The old train station finds a new buyer in an old Detroit mainstay… Ford Motor Company.

An aerial view of Michigan Central Station.

An aerial view of Michigan Central Station.

Bre’Anna Tinsley/ WDET

For years, Michigan Central Station has haunted the neighborhoods of Corktown and Mexican town, looming as a testament to Detroit’s greatness, failings, outsized personality, and complicated infrastructure.

The train station, which last handled passengers in the late 1980s, had become a sign of the city’s problem with vacancy and abandonment, and a symbol of the challenges Detroit could never seem to wrap its arms around.  And the Moroun family, owners of the station as well as the Ambassador Bridge to Canada, presided over its long decay and ruin.

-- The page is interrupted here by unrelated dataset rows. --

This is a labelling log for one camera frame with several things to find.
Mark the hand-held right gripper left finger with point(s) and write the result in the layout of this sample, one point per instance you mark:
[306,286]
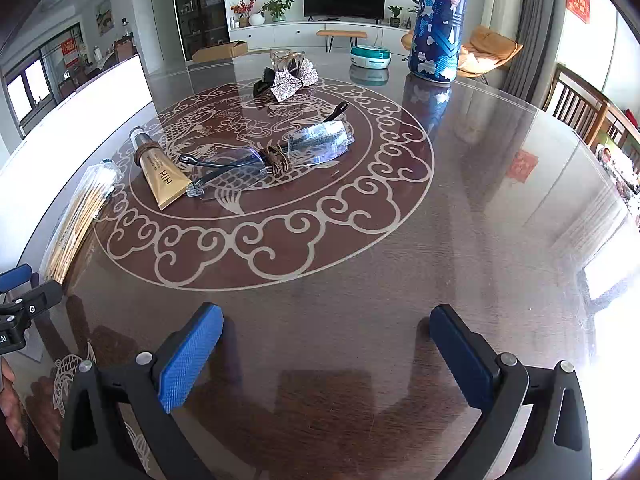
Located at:
[190,355]

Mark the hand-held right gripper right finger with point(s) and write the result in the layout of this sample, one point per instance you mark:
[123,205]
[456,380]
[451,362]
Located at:
[462,355]

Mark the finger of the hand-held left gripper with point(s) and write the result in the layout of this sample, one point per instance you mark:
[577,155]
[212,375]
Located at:
[37,302]
[15,278]

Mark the clear pack of wooden sticks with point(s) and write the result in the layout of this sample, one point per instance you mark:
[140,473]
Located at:
[80,210]

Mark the teal round container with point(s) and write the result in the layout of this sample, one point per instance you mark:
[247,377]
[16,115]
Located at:
[370,55]

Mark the person's left hand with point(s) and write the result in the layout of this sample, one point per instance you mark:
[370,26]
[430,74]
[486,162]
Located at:
[7,400]

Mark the red door poster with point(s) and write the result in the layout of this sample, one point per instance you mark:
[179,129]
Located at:
[70,53]

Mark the clear rimless glasses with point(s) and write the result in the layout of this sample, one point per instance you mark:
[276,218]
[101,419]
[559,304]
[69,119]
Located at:
[320,137]

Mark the wooden slatted chair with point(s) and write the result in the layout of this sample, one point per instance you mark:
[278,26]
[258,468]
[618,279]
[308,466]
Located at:
[575,105]

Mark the framed landscape painting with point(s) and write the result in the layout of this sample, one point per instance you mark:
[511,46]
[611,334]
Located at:
[103,15]

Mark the round ceiling lamp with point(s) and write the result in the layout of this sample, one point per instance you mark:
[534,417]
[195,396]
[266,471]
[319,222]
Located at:
[56,0]

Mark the sparkly bow hair clip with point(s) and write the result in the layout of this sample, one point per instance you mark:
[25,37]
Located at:
[290,80]

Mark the brown cardboard carton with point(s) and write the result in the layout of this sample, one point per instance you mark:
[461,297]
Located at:
[220,51]

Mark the orange lounge chair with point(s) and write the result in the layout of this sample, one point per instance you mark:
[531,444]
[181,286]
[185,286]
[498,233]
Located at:
[492,50]

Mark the clear hair claw clip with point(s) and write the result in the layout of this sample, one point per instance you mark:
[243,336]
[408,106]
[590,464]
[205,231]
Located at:
[287,57]

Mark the dark glass display cabinet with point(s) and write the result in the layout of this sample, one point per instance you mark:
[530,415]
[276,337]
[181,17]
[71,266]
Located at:
[200,10]

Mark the white television cabinet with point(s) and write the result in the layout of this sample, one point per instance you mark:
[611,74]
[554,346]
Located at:
[280,35]

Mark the blue patterned bottle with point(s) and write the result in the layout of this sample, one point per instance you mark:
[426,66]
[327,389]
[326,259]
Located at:
[440,20]

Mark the grey curtain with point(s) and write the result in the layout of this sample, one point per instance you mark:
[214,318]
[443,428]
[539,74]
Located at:
[542,25]

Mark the white round vase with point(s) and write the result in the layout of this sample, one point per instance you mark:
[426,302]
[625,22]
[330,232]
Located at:
[256,19]

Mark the wooden bench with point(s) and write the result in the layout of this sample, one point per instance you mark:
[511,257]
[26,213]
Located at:
[342,34]

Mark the small potted plant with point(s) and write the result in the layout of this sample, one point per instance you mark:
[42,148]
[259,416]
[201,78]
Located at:
[395,15]

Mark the red flower plant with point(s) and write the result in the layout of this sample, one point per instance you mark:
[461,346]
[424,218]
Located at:
[242,10]

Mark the large-leaf potted plant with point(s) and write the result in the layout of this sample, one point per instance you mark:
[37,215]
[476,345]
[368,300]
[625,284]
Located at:
[414,7]

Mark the green leafy potted plant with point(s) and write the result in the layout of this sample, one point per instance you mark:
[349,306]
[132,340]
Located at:
[276,7]

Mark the red wall hanging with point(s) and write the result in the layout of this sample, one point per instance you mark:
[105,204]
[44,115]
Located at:
[579,1]

But Monday marked the beginning of a new chapter for Michigan Central Station, and maybe for the city as a whole.  The Moroun family announced that Ford Motor Company had bought the building, presumably to anchor its new high-tech automotive presence in Corktown.

For many people, this was an unimaginable turn. Think of the various plans that have been floated for the behemoth station in the past – a casino, police headquarters. And, of course, it was threatened with the wrecking ball.

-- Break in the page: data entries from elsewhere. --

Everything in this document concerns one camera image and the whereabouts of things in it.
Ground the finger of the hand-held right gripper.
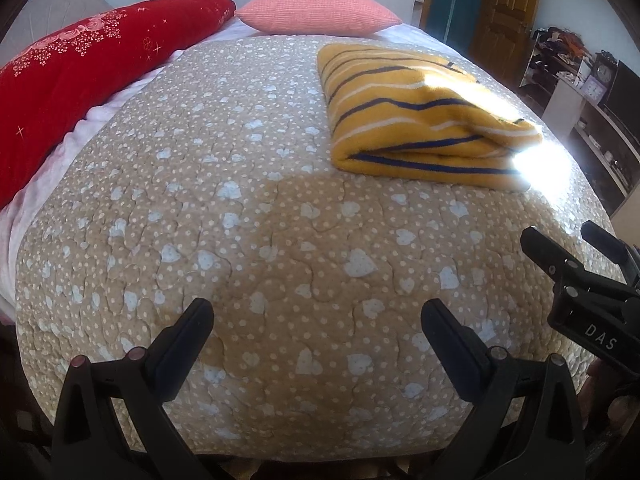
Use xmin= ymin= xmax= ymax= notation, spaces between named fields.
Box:
xmin=520 ymin=226 xmax=592 ymax=289
xmin=580 ymin=220 xmax=640 ymax=287

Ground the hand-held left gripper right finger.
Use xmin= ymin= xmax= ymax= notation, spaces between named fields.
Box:
xmin=420 ymin=299 xmax=587 ymax=480

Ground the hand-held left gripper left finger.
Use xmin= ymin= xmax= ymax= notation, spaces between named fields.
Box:
xmin=50 ymin=298 xmax=216 ymax=480

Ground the yellow striped sweater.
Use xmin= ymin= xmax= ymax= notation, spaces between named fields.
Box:
xmin=316 ymin=42 xmax=545 ymax=192

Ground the cluttered side shelf unit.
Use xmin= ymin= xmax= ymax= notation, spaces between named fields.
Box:
xmin=542 ymin=76 xmax=640 ymax=213

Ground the beige heart-print quilt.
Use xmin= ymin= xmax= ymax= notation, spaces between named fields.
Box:
xmin=15 ymin=30 xmax=627 ymax=467

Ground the black television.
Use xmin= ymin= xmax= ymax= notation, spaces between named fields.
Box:
xmin=602 ymin=59 xmax=640 ymax=122

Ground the dark mantel clock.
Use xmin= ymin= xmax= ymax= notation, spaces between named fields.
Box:
xmin=592 ymin=50 xmax=619 ymax=97

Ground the pale pink bed sheet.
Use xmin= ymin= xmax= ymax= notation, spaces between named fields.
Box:
xmin=0 ymin=14 xmax=451 ymax=322

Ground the brown wooden door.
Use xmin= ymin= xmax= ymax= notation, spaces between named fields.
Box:
xmin=470 ymin=0 xmax=547 ymax=72

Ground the red floral bolster pillow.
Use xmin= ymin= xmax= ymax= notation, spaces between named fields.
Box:
xmin=0 ymin=0 xmax=237 ymax=210

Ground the teal curtain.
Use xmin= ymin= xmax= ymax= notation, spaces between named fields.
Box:
xmin=422 ymin=0 xmax=489 ymax=52

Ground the pink pillow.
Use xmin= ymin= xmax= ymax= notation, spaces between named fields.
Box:
xmin=235 ymin=0 xmax=404 ymax=37

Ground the grey padded headboard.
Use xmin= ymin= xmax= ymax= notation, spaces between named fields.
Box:
xmin=0 ymin=0 xmax=115 ymax=69

None of those things came to pass over three decades of emptiness, and it seemed at times the station was doomed to permanent limbo, and rot.

So now that there’s a realistic future being laid out for Michigan Central Station, what should Detroiters be expecting?

Kirk Pinho, reporter for Crain’s Detroit Business, says Ford won’t leave its Dearborn campus, but it’s expected to build out its autonomous and electric vehicle operations at the train station.

“What happens with the [Michigan Central] concourse isn’t entirely known yet,” says Pinho. But, Pinho says, it’s feasible Ford will locate a sizable chunk of its operations in Detroit. “You could very easily be looking at a couple thousand people.”